Clicks opened 58 new stores and expanded its retail footprint to 840 stores. The long-term target of stores to be opened was expanded from 900 to 1 200 stores, with 40 to 50 new stores and 40 to 50 pharmacies planned to open each year.

The pharmacy presence was extended to 673 after the opening of 52 pharmacies.

Clicks was the largest vaccination provider during the Covid-19 vaccination programme, administering 2.9 million vaccinations. These vaccinations generated turnover of R1.1bn, resulting in a 5.3% uplift in retail sales.

The Clicks ClubCard active membership increased by over 500 000 to 9.7 million members, and accounted for 80.2% of sales in the year, while the Clicks mobile app had been downloaded by 3 million customers.

UPD’s total managed turnover, combining wholesale and bulk distribution, increased 7.6% to R30.6bn. Three new bulk distribution contracts were secured. Wholesale turnover fell 5.2% owing mainly to lower sales to private hospitals post-pandemic.

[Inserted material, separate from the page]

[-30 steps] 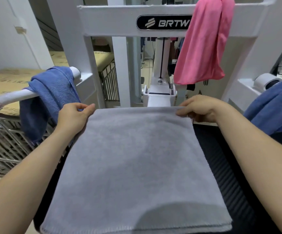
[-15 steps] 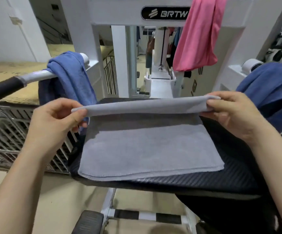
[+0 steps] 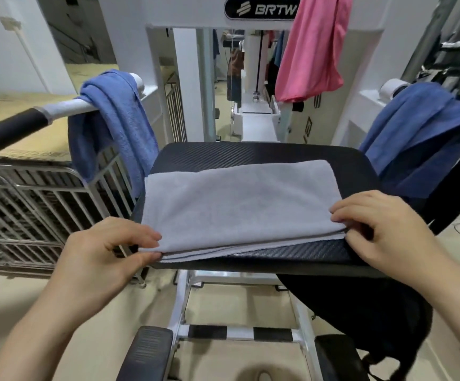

The group is investing in renewable energy solutions, and solar panels were installed on the eight Clicks and UPD distribution centres around the country.

“Consumer disposable income is under increasing pressure in the low growth, high inflationary environment, and this will be compounded by the trading disruption from electricity load shedding,” Engelbrecht said.

The group is planning record capital investment of R936m compared with just under R700m last year. The new spend includes R477m for stores and pharmacies and R459m for supply chain, technology and infrastructure.